🤖 AI Summary
Large language models excel on standard mathematical benchmarks yet exhibit fragile reasoning when subjected to textual perturbations. This work introduces the Robust Reasoning Benchmark (RRB), comprising 13 deterministic perturbations applied to AIME 2024–2025 problems, to systematically evaluate models ranging from 7B to 120B parameters under structural noise. The study reveals, for the first time, multiple failure modes of open-source reasoning models in multi-problem sequential settings and identifies a phenomenon termed “intra-query attention dilution,” highlighting a fundamental limitation of dense attention mechanisms in chain-of-thought reasoning. Experiments demonstrate that open-source models suffer accuracy drops of up to 54%—reaching 100% in some cases—with pronounced performance degradation on subsequent tasks. In contrast, Claude consistently rejects perturbed prompts, corroborating the presence of attention contamination effects.
📝 Abstract
While Large Language Models (LLMs) achieve high performance on standard mathematical benchmarks, their underlying reasoning processes remain highly overfit to standard textual formatting. We propose a perturbation pipeline consisting of 14 techniques to evaluate robustness of LLM reasoning. We apply this pipeline to AIME 2024 dataset and evalute 8 state-of-the-art models on the resulting benchmark. While frontier models exhibit resilience, open weights reasoning models suffer catastrophic collapses (up to 55% average accuracy drops across perturbations and up to 100% on some), exposing structural fragility.

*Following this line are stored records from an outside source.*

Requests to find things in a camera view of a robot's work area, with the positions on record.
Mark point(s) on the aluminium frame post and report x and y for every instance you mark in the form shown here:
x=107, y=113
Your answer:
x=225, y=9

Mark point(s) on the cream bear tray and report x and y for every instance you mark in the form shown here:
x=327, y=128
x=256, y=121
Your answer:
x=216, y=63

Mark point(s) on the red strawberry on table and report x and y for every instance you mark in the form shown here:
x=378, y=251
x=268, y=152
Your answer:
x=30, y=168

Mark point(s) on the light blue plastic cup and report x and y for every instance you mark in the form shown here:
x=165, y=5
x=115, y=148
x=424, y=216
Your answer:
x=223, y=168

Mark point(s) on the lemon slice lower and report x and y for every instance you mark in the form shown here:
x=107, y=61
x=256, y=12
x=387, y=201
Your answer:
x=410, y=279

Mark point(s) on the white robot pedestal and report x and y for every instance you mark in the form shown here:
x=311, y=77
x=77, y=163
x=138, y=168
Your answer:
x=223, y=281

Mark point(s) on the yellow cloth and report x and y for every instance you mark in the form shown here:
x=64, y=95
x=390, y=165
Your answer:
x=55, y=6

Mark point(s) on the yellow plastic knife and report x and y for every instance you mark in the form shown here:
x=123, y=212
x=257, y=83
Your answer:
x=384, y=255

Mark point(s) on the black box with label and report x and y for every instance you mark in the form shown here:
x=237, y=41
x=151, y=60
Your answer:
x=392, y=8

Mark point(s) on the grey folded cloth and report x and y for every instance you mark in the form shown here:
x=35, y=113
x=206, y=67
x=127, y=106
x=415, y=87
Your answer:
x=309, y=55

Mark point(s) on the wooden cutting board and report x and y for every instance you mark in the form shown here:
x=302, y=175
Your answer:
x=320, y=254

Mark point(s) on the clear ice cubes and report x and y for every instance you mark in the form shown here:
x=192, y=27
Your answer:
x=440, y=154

To further disentangle mechanical parsing failures from downstream reasoning failures, we strictly isolate the models'working memory capacity by forcing models to solve multiple unperturbed mathematical problems sequentially within a single context window. Our results indicate that open weight models ranging from 7B to 120B parameters and Claude Opus 4.6 exhibit accuracy decay on subsequent problems. This degradation demonstrates that intermediate reasoning steps permanently pollute standard dense attention mechanisms. We argue that to achieve reliable reasoning, future reasoning architectures must integrate explicit contextual resets within a model's own Chain-of-Thought, leading to fundamental open questions regarding the optimal granularity of atomic reasoning tasks.